The magi, the Sephoe, the gymnosophists, and the Irish adepts, held much the same creed and the same dogmas with regard to the conduct of life necessary to heighten the spiritual power. They all abstained from animal food at such times as the rush of inspiration was on them and the madness of prophetic rage; and at all times they favoured solitude, living apart in the House of Learning or Bardic College, where they admitted no obtrusive intimacies with lower intellects to disturb their lofty and exalted moods of thought. The means, also, by which they obtained mastery over diseases and the minds of men, with the strange and subtle use they made of herbs, were all kept secret amongst themselves; for they held that the prying eyes of shallow unbelievers should never be suffered to intrude upon the sacred mysteries. And it is certain that the bards possessed strange and mystic powers of wisdom beyond and above all other men. It was therefore very dangerous to offend a poet. If any one refused him a request he would take the lobe of the person’s ear and grind it between his fingers, and the man would die. Yet the bards were capable of much human emotion, and were the sweet singers of sympathy when sorrow touched a household.

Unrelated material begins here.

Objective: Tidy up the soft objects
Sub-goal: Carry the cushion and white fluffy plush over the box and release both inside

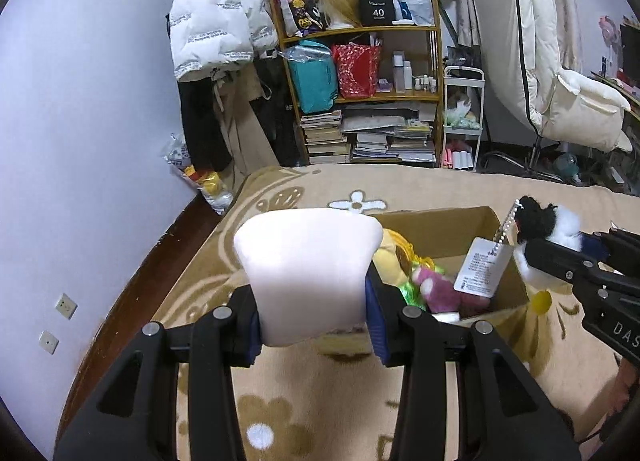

The following elegy from the Irish, written about two hundred years ago by the Ard-Filé, or chief poet of the tribe, has many natural, pathetic touches, and when chanted in Irish to the harp had power to melt the hearts of all the hearers to tears.

AN ELEGY.
O Boyne, once famed for battles, sports, and conflicts,
And great heroes of the race of Conn,
Art thou grey after all thy blooms?
O aged old woman of grey-green pools,
O wretched Boyne of many tears.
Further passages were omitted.